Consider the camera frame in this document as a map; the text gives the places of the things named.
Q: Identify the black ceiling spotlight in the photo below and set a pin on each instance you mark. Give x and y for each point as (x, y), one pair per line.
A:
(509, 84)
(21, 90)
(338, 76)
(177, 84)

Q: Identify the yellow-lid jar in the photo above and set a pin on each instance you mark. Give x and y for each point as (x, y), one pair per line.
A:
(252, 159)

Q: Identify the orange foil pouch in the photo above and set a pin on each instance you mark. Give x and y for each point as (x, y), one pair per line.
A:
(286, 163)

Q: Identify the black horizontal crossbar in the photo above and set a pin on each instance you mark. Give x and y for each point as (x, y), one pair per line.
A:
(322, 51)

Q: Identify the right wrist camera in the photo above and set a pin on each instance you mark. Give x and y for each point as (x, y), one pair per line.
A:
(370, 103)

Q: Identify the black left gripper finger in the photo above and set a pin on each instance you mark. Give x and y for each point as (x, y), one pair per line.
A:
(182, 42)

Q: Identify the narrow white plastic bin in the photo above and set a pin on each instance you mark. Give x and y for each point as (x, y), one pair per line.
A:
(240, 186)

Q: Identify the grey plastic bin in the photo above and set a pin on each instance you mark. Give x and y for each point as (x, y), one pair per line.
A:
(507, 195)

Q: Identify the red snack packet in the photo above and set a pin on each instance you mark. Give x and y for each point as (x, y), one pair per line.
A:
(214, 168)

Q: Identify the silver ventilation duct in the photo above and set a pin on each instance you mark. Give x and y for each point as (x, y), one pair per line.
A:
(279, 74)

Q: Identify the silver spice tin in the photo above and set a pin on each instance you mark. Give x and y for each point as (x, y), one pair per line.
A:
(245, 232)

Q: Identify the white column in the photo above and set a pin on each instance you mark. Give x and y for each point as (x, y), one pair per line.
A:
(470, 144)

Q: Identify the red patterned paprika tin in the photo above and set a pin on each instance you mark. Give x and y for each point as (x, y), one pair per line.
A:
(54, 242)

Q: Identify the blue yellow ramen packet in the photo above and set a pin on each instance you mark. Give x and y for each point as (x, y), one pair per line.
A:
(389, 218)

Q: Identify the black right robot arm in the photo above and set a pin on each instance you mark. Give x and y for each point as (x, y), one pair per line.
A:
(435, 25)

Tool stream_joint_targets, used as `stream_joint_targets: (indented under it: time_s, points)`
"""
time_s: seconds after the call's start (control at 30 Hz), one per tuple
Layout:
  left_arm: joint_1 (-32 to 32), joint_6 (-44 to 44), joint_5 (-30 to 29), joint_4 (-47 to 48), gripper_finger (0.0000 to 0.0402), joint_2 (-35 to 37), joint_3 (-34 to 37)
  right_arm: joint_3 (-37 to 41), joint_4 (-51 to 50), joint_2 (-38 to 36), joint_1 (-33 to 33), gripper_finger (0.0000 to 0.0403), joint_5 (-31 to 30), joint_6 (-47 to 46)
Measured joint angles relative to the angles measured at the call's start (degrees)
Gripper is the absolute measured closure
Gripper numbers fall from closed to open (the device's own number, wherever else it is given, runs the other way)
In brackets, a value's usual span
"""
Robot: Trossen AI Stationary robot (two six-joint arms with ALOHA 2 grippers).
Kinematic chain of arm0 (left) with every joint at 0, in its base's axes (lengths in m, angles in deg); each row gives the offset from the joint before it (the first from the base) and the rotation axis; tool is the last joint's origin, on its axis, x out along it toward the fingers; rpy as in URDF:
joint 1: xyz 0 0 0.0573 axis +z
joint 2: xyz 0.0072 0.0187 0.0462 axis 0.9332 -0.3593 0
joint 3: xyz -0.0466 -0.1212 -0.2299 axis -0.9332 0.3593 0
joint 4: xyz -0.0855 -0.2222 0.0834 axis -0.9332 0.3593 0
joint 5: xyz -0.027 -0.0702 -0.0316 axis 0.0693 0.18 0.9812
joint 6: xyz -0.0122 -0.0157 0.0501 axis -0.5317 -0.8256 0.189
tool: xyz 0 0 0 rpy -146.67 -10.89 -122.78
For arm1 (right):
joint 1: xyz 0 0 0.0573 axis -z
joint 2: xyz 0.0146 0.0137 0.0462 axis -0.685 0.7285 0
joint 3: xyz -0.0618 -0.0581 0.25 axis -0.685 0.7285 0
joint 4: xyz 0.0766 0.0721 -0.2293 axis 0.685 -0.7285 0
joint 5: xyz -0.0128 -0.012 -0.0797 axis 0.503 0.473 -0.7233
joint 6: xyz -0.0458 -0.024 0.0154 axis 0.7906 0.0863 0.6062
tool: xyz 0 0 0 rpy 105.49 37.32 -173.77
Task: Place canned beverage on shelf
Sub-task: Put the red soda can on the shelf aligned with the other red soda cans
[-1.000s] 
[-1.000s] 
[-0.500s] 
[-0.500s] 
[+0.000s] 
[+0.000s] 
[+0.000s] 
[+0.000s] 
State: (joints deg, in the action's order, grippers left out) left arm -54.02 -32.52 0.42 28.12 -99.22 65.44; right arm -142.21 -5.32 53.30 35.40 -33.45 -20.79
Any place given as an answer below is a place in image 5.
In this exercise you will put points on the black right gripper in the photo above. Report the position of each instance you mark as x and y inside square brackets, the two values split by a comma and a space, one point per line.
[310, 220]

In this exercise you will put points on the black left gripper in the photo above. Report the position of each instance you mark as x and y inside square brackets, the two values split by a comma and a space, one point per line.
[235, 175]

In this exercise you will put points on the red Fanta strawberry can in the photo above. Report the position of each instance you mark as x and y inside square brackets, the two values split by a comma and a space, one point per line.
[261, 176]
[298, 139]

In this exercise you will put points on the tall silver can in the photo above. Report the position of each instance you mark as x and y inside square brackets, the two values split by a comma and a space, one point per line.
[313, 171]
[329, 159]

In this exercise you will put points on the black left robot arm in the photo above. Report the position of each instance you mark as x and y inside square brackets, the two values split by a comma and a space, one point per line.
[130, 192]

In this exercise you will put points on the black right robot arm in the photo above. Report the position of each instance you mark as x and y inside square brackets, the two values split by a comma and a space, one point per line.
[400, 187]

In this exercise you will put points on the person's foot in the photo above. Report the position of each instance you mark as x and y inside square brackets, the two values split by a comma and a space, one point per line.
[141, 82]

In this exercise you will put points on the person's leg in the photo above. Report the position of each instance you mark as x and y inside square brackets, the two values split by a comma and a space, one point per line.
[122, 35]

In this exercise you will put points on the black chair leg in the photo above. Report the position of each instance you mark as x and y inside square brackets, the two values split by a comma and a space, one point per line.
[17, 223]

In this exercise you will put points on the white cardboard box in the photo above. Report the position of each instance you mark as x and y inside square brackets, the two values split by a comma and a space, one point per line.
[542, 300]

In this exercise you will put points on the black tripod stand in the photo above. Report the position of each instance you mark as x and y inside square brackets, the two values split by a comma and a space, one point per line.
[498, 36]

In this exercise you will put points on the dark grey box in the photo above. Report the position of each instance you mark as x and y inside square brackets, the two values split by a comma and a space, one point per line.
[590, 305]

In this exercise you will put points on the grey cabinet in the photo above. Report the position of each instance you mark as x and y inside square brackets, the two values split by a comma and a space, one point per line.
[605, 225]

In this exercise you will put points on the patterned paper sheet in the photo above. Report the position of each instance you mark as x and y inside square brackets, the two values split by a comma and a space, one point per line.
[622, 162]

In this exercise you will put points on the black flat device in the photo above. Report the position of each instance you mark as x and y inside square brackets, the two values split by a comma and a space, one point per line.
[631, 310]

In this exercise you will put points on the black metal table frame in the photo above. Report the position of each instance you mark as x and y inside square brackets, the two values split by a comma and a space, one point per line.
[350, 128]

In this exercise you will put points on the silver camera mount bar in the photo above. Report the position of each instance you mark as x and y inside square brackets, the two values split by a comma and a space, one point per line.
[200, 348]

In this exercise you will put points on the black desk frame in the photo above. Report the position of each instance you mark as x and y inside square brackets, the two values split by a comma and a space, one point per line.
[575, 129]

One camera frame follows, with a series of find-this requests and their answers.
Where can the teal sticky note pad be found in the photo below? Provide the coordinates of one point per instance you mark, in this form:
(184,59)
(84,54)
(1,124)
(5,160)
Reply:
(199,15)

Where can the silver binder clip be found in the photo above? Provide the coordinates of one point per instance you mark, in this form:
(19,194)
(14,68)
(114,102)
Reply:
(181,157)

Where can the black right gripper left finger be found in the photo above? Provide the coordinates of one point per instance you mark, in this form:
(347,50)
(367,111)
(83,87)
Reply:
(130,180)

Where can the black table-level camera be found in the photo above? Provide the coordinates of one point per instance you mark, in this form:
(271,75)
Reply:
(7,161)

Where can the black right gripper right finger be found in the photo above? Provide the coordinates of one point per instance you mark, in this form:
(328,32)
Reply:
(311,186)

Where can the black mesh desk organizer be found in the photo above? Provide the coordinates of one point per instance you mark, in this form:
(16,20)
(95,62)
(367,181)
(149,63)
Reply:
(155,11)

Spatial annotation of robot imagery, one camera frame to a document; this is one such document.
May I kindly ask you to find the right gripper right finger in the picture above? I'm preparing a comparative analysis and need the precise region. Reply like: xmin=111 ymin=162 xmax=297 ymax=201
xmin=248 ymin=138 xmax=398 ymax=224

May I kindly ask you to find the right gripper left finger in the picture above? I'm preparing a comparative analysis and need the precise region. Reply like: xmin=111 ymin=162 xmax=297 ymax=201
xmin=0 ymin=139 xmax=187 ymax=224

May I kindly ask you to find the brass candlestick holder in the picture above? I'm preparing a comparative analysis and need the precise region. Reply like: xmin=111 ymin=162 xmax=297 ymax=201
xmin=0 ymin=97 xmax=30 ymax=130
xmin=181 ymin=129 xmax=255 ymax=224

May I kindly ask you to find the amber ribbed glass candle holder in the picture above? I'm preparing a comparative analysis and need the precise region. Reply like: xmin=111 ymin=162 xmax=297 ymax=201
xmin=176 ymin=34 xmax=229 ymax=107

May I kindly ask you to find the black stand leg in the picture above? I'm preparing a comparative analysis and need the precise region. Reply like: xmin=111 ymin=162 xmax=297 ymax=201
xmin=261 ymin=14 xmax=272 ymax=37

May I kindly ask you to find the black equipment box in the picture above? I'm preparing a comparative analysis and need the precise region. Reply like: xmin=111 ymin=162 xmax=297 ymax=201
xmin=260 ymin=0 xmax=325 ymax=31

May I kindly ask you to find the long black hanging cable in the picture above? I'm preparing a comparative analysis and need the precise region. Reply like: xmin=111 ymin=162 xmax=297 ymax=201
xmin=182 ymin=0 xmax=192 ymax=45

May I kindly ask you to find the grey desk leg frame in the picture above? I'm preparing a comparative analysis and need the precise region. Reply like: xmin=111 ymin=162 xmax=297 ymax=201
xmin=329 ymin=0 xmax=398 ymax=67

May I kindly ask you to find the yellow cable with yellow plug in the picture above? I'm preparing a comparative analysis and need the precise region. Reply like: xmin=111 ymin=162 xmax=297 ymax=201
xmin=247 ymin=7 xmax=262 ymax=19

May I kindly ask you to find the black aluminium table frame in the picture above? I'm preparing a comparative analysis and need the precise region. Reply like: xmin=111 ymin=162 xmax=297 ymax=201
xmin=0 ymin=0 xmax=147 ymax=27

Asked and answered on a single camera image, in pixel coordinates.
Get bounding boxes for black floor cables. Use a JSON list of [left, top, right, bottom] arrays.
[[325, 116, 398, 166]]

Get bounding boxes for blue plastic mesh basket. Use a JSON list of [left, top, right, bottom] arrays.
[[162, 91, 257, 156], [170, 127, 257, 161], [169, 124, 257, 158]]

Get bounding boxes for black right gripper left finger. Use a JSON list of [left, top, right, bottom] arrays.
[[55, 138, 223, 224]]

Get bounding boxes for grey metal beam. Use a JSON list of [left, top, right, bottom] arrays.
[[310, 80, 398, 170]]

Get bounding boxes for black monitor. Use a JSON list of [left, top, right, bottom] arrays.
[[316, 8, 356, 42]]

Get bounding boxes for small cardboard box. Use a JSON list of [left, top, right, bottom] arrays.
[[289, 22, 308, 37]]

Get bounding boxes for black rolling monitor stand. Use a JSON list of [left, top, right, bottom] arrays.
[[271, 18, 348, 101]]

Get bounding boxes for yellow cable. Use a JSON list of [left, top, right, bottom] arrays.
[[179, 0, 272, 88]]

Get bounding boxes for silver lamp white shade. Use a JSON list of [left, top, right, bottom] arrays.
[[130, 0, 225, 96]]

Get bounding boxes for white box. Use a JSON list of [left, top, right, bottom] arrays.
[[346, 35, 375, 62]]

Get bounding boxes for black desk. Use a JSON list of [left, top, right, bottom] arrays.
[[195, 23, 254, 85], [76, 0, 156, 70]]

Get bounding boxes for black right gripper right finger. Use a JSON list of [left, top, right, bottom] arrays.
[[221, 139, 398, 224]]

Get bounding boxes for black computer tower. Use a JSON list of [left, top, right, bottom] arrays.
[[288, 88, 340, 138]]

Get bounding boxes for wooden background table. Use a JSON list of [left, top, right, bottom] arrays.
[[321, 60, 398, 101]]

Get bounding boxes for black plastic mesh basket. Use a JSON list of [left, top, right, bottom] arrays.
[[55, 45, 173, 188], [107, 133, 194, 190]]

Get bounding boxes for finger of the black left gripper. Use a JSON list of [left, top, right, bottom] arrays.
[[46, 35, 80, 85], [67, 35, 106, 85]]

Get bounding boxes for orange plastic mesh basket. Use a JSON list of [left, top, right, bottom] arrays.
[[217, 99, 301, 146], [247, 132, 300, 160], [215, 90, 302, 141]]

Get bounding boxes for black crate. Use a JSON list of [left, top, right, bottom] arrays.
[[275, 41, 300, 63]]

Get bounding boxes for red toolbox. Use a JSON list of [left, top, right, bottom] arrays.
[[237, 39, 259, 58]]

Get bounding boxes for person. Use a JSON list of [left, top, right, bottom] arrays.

* * * * * * * * *

**Your task**
The answer should be one number: how many lines of the data above contain "angles".

**Solution to this problem**
2